Fig. S6.

Normalized force-displacement curves measured in the cytoplasm of NRK cells with F-actin depolymerized show a clear decrease of the characteristic viscoelastic timescale, τ, and a marked increase of the effective diffusivity, D, in the cytoplasm. (A) The cytoplasm of NRK cells with F-actin depolymerized behaves as a viscous fluid when the strain rate V/a is ∼0.2 s⁻¹, and the cytoplasm of normal NRK cells behaves as a fluid when V/a < 0.1 s⁻¹. This increase in the transition strain rate from a seemingly viscous fluid behavior to a viscoelastic material is attributed to the decrease of the characteristic viscoelastic timescale, τ. (B) The normalized force-displacement curves obtained with different bead sizes (0.5 µm and 1 µm) in the cytoplasm are close to each other when the same V/a is maintained as 2 s⁻¹; this proves that F-actin polymerized NRK cytoplasm behaves as a viscoelastic material in such a condition. (C and D) Under high loading speeds, the normalized force-displacement curves obtained with different bead sizes (0.5 µm and 1 µm) in the F-actin depolymerized cytoplasm are separated when the same Va is maintained (e.g., 5 µm²/s in C and 10 µm²/s in D), while force-displacement curves with the same speeds and sizes obtained in the cytoplasm of control NRK cells collapse well (Fig. 3B and Fig. S7A).
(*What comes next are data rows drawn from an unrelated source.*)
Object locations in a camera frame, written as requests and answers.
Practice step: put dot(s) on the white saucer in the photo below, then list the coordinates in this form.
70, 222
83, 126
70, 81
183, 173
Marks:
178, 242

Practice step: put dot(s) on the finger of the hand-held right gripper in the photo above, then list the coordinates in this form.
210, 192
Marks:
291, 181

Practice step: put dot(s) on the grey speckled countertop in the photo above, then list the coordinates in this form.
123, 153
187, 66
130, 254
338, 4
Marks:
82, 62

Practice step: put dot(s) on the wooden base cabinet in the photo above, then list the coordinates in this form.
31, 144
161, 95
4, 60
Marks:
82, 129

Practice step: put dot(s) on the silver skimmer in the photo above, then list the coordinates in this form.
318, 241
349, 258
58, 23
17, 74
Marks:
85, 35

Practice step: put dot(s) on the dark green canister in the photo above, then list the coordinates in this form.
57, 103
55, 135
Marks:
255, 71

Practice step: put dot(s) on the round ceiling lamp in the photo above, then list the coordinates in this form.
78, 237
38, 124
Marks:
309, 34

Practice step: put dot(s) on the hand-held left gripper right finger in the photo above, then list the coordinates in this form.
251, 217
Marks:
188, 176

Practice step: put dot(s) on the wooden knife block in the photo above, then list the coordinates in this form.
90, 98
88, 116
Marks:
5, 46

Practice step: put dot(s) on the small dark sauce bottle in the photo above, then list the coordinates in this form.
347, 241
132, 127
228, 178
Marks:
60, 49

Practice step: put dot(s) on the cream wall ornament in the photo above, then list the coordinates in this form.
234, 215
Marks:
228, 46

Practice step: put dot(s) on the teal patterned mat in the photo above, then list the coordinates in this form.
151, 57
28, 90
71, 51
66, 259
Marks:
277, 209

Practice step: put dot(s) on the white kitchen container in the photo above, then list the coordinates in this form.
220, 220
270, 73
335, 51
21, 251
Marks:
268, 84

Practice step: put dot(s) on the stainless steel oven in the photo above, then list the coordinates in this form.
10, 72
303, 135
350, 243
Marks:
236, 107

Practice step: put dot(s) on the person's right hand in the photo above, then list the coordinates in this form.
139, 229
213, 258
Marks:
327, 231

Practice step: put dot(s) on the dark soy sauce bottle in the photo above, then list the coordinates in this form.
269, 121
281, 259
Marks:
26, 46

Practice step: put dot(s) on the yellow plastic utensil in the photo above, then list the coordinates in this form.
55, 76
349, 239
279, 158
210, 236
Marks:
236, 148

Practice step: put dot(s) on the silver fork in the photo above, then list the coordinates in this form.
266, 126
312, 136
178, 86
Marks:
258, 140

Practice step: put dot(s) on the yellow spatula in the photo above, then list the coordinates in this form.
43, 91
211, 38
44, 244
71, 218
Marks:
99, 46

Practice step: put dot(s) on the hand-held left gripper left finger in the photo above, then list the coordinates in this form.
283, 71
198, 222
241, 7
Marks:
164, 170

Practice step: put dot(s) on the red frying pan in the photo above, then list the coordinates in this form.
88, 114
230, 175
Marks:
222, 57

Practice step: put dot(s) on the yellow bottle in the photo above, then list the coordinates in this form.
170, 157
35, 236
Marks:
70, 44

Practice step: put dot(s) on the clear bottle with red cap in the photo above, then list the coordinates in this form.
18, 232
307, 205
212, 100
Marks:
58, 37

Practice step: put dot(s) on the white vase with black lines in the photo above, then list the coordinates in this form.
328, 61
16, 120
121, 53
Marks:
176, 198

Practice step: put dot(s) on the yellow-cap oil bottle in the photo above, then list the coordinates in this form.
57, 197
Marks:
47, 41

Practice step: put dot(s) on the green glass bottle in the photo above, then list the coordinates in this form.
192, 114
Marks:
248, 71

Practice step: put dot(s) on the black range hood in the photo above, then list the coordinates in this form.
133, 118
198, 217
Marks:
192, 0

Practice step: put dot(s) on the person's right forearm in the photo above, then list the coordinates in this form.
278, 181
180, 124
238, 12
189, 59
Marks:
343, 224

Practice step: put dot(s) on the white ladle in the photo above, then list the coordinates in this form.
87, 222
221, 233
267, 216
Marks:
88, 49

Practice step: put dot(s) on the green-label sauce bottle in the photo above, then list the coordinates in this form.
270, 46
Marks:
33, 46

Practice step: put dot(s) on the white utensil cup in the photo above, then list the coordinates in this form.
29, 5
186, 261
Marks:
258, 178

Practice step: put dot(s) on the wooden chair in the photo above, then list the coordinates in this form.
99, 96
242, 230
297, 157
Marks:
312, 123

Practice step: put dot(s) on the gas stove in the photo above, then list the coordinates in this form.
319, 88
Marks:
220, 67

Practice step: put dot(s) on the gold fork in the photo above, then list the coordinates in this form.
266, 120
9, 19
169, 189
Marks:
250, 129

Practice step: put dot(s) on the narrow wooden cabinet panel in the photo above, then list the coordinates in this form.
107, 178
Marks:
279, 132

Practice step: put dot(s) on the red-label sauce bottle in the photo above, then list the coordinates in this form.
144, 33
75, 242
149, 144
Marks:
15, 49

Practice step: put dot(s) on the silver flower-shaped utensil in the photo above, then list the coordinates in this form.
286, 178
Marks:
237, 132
This proves that the critical strain rate, V/a, at which we observe poroelasticity to start dominating the mechanical resistance increases because of an increase of the cytoplasmic diffusivity, D. (E and F) Bright-field and fluorescent imaging of NRK cells stained with phalloidine in the control cells (E) and cytochalasin D-treated cells (F) shows that F-actin structure is fully inhibited.